How many factions were there? Take a dinner plate, hold it at an arm's length, and drop it on concrete. That many. Bolsheviks, Mensheviks, Mezhriontskys, Socialist Revolutionaries, Kadets (Constitutional Democratic Party), the Military Revolutionary Committee, various garrisons, and subfactions of the above that range from moderate to revolutionary. The difference between the two big factions, Bolsheviks and Mensheviks, is whether the worker's paradise has to go through an intermediate stage of bourgeoisie, as the masses need to get up to speed with the concept of self-rule (The Mensheviks said yes, the Bolsheviks said no, and Lenin thought that if you topple everything right now, the rest of a war-torn Europe would quickly follow).
Miéville openly skews left/socialist politically, and that shows in where his attention lies. We get a lot of the Bolsheviks and their meetings, while the right shows up in turns as ineffective foil or a threatening counter-revolutionary force. Nicholas abdicates and vanishes from this narrative. The Duma, tethered to the Soviet in a dance of dependency, is rarely effective (and the Soviet itself, like Caesar, rejects opportunities to take command until forced to by Lenin's wing of the Bolsheviks). He demurs on whether things could have gone differently, or if the horrors of Lenin and Stalin were "baked into" the Bolshevik Revolution itself. There were more than enough opportunities for a different faction, or collection of factions, to "win" the prize of a starving Russian state.
Miéville is also a urbanist, and most of his fiction is city-based or community-based (The Armada from The Scar, the railroad town from The Iron Council). So he is at home in this not-as-ancient city, built like Washington, DC to house a ruling class and a government. He is at his best when he is describing the city itself, and its inhabitants, either scrounging for food, marching in protests, or defending the barricades against the counter-revolution. Miéville captures the flavor and the feeling of those turbulent months of 1917 where Russia hung suspended through a decaying old system and and an unborn, chaotic new one.

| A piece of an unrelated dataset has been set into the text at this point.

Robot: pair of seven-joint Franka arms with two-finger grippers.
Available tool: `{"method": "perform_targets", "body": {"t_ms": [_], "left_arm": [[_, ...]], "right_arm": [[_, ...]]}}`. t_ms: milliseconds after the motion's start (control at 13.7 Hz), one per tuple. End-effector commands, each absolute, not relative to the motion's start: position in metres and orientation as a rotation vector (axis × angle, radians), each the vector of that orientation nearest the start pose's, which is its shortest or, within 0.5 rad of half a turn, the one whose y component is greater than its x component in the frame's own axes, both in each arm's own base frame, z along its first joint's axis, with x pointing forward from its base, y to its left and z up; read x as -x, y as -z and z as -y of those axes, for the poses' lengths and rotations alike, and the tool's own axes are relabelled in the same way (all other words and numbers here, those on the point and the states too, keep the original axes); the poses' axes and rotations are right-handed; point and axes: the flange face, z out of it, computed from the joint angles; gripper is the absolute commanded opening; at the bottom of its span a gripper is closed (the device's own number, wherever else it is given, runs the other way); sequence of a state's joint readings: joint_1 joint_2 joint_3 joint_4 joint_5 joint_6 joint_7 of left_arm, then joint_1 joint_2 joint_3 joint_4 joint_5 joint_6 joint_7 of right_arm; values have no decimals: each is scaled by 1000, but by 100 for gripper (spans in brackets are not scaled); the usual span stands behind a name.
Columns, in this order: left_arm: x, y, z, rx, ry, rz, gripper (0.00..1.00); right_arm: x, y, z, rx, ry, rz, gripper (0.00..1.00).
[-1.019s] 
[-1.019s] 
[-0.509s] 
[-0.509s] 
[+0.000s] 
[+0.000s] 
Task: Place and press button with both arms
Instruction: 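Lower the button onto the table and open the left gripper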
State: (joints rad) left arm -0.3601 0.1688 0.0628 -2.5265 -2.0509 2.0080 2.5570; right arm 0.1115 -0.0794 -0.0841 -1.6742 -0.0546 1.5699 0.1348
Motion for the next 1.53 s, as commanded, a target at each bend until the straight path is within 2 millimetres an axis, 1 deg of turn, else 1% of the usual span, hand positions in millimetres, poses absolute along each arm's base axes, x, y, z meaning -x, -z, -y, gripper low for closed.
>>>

We stop in October, with the Czar still alive, the nation still at war, and the Civil War yet to fully kick off. Miéville tells a great story, but it is an incomplete one, with the great tragedies yet to come. The retro-vision of "what would be" colors our judgement of those hides the concept that the future of the Revolution hinged on a single decision, a single political act, or a single meeting.